Brief: The answer is to be an exact copy of the lines below running from the line with "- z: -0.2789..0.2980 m" down to the line with "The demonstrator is", both ends included, and nothing more.

(Stored data entries)
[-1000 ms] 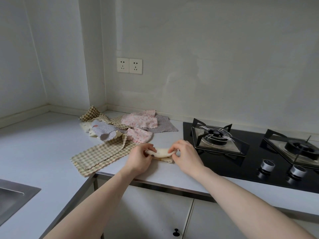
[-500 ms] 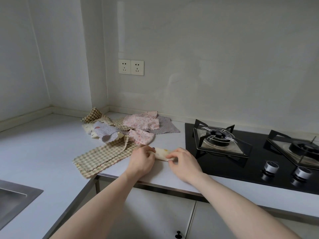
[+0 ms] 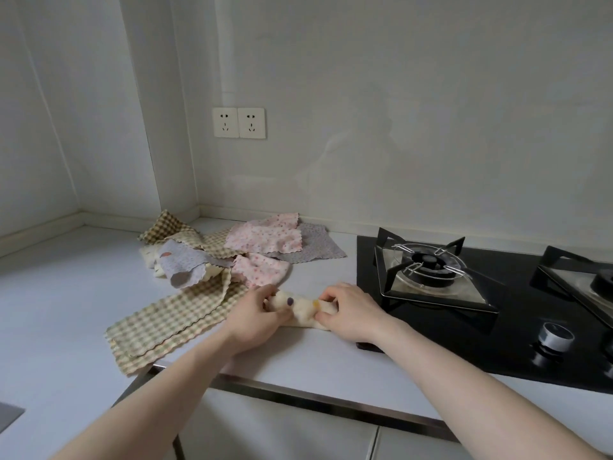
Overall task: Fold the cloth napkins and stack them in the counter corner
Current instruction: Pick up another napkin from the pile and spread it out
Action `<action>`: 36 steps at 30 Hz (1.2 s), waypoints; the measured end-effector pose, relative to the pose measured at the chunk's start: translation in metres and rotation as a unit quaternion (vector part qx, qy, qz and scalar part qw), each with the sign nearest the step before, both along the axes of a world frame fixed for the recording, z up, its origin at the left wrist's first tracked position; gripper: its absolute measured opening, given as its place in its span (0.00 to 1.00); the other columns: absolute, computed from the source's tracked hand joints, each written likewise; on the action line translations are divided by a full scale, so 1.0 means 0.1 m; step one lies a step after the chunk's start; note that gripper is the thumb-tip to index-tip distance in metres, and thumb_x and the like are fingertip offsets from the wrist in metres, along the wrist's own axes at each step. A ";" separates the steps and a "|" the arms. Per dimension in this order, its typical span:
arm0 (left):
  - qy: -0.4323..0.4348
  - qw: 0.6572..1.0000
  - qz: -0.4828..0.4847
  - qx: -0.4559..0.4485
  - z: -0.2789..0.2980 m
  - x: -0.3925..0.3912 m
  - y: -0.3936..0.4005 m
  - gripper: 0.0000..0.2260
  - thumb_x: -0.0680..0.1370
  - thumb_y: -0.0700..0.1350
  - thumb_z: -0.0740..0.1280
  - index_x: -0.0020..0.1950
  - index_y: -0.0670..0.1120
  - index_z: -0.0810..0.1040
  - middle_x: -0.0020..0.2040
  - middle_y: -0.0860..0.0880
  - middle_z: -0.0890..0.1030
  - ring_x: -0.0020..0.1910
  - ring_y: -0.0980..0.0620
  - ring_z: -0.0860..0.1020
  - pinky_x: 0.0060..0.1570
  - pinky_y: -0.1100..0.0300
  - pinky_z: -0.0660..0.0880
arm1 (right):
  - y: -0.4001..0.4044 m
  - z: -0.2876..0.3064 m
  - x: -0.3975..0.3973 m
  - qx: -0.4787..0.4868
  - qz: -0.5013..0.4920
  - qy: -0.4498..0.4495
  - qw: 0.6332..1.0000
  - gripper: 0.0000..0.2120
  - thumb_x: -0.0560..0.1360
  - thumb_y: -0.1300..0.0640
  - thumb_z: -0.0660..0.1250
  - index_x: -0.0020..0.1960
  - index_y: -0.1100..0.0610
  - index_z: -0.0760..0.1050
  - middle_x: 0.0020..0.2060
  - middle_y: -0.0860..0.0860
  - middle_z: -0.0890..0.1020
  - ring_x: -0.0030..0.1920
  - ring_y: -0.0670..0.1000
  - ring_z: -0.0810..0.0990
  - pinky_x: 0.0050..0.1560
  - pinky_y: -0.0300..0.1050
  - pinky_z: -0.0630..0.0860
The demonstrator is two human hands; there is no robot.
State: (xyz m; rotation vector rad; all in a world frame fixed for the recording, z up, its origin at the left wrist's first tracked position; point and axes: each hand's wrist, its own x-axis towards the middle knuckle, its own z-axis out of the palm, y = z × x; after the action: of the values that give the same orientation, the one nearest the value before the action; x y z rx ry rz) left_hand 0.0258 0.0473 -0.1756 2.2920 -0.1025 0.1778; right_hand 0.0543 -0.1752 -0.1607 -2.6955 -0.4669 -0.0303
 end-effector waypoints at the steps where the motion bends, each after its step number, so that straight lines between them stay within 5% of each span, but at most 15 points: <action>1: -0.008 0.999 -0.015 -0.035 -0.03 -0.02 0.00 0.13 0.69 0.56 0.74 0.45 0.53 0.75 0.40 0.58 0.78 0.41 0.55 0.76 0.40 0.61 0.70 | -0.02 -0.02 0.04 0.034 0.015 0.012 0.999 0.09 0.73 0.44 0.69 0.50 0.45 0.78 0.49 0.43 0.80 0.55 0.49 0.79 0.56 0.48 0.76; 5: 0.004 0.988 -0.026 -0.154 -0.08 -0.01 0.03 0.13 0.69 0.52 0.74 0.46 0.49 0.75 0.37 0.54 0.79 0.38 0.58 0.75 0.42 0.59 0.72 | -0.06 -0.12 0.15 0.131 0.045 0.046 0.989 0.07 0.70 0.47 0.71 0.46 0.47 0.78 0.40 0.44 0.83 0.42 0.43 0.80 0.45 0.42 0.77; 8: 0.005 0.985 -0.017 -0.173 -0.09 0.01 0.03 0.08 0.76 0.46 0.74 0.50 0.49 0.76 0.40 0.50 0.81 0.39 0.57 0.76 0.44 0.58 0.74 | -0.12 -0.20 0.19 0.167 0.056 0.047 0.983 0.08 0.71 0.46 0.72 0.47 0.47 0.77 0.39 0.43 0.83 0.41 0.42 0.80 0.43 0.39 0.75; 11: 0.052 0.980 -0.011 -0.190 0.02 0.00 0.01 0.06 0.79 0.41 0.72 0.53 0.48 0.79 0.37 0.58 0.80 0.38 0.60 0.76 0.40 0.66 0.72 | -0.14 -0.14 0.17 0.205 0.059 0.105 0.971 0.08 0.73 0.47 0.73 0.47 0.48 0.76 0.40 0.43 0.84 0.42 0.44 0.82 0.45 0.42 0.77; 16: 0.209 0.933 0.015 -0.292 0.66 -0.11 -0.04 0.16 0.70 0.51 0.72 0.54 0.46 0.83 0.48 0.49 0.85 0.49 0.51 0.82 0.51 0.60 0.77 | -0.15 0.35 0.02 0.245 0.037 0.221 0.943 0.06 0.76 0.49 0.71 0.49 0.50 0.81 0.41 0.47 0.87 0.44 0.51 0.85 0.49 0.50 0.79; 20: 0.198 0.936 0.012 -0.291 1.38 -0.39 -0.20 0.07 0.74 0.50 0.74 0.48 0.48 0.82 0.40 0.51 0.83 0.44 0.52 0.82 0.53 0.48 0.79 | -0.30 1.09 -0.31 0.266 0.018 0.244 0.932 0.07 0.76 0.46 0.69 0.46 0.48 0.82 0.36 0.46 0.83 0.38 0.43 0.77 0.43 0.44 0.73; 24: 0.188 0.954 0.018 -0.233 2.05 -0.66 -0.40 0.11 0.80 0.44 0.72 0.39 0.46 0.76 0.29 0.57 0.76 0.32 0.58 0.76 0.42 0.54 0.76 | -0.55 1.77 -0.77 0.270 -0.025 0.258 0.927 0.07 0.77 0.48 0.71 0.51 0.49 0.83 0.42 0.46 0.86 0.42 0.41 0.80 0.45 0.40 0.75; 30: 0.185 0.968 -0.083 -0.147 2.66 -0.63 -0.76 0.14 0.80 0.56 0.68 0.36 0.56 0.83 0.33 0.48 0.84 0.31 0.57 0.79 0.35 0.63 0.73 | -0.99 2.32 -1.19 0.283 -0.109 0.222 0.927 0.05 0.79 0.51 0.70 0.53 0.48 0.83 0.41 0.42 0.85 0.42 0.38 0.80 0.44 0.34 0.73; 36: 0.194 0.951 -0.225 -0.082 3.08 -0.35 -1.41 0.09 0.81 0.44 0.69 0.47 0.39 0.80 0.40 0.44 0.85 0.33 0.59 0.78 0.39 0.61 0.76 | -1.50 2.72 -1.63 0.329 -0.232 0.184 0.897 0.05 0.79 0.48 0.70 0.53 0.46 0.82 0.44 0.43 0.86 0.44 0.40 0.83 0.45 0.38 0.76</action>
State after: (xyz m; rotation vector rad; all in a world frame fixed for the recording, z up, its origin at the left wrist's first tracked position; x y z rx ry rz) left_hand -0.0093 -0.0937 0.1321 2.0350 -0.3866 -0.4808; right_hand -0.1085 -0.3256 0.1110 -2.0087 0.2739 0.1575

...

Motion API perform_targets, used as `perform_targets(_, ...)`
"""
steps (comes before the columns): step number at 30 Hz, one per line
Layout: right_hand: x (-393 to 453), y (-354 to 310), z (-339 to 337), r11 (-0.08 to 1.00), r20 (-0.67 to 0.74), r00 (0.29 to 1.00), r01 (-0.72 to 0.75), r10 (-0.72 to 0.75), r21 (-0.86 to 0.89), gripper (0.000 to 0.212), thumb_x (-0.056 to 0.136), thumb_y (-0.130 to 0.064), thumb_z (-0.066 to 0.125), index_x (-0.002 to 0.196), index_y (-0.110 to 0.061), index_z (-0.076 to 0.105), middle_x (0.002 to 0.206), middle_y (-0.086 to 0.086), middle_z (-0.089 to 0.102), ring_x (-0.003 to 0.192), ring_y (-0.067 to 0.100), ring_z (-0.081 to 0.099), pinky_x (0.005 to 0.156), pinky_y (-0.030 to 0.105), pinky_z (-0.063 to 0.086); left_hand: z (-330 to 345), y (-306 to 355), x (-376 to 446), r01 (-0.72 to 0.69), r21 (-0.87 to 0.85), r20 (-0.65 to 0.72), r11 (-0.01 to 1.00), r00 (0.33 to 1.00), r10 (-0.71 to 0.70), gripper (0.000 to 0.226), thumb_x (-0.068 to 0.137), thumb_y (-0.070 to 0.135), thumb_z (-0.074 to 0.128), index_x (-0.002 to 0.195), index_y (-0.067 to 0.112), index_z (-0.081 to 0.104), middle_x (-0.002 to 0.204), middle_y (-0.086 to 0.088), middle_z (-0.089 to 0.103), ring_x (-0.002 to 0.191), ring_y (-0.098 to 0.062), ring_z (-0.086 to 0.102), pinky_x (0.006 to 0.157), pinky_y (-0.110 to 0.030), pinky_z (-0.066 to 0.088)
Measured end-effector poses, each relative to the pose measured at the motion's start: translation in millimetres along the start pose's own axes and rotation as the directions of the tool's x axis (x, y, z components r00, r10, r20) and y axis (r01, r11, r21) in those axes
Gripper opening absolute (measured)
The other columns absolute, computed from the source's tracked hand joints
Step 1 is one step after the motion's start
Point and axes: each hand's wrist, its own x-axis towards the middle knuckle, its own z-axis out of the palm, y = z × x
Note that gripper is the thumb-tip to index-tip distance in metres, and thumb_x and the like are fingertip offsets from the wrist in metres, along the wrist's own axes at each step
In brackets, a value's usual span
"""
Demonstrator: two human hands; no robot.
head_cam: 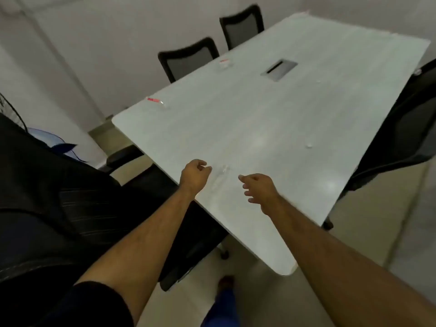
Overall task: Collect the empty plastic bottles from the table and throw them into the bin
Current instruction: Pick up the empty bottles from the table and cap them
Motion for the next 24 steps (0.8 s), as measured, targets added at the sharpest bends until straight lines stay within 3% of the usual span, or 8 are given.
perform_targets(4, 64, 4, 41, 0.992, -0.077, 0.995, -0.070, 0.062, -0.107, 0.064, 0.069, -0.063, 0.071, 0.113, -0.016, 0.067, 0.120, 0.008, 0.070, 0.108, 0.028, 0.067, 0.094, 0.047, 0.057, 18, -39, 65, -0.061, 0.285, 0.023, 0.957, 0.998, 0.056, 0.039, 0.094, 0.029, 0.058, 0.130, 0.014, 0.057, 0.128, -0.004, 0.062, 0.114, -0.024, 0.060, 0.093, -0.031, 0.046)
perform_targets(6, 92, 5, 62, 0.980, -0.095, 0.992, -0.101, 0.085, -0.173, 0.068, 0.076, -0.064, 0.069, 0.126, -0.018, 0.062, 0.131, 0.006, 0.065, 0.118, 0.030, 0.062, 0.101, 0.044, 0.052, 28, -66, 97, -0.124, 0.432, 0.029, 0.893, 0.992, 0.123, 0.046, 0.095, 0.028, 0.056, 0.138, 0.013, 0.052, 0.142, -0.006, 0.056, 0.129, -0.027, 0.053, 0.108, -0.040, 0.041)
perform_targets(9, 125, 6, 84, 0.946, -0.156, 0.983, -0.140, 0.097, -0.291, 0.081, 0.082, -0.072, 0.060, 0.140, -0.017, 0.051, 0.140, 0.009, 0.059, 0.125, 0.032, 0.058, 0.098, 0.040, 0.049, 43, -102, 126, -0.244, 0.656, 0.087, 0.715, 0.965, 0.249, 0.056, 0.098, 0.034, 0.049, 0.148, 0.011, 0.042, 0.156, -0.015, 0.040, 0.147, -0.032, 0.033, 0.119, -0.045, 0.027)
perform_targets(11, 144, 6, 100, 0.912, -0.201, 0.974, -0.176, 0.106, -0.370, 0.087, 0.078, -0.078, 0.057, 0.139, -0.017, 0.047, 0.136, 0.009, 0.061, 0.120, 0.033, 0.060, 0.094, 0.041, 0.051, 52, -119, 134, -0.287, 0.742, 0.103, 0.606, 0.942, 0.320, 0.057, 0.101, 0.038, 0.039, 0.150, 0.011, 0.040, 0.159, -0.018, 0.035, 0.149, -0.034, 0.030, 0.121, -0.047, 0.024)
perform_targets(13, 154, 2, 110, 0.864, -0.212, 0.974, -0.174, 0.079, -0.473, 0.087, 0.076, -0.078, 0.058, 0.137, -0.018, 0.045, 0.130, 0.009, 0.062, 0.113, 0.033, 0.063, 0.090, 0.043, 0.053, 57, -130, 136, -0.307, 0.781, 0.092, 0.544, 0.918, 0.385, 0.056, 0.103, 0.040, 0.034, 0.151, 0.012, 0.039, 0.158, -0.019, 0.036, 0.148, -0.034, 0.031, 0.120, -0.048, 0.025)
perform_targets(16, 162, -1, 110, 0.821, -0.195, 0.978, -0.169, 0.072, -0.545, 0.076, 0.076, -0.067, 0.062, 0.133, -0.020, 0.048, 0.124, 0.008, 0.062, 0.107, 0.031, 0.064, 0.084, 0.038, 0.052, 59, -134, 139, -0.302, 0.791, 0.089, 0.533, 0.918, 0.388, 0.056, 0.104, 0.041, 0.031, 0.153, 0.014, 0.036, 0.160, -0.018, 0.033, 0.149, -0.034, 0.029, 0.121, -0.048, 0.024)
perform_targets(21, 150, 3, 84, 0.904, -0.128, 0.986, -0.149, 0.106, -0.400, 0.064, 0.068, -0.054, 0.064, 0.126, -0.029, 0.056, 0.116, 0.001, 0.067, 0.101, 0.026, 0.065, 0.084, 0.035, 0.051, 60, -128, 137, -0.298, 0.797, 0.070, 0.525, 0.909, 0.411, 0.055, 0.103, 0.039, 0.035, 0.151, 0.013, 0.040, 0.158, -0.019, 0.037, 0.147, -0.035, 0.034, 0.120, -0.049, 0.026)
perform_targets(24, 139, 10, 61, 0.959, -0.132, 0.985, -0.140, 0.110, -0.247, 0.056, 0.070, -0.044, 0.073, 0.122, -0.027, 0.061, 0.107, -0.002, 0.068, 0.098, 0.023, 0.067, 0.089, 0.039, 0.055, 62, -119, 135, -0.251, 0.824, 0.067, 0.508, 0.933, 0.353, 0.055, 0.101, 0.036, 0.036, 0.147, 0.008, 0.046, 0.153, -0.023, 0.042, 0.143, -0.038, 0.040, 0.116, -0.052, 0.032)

Result of this task:
  - z: -0.2789..0.2980 m
  - x: -0.3925..0.3912 m
  - y: -0.3936..0.4005 m
  - gripper: 0.0000..0.2260
  - thumb_x: -0.0680..0.1370
  - thumb_y: -0.0700..0.1350
  - thumb_z: -0.0740..0.1280
  - index_x: -0.0020..0.1950
  - index_y: -0.0670..0.1120
  - index_z: -0.0810..0.1040
  - middle_x: -0.0020..0.2040
  - middle_y: -0.0860..0.0880
  - middle_z: -0.0890..0.1030
  - ring_x: -0.0020..0.1910
  - ring_y: -0.0980..0.0620
  - ring_z: -0.0860..0.1020
  - pinky_x: 0.0060..0.1570
  - pinky_y: -0.1100..0.0300
  - pinky_z: -0.0660..0.0880
arm1 (right):
  - y: -0.4001..0.4044 m
  - z: -0.2876..0.3064 m
  - x: -0.3975..0.3973 m
  - qx: -0.4787..0.4868
  - qz: -0.5013..0.4920
  - qy: -0.4498..0.4495
  - qw: 0.6332..1.0000
  - gripper: 0.0000..0.2120
  - thumb_x: -0.0560..0.1360
  - thumb_y: -0.1300..0.0640
  - thumb_z: -0.0660..0.1250
  - index_x: -0.0020..0.1960
  - index_y: -0.1100..0.0610
  - index_z: -0.0760..0.1050
  - middle_x: 0.0020..0.2060
  - middle_y: -0.0860..0.0860
  - middle_z: -0.0890..0.1020
  - ring_x: -0.0030..0.1920
  - ring_y: -0.0670..0.1000
  - ring_z: -0.0810..0.0990
  - pinky_x: 0.0050..0.1560
  - pinky_y: -0.0300..0.1050
  - pinky_z: -0.0630..0.0860
The demonstrator is two human hands; there is no robot.

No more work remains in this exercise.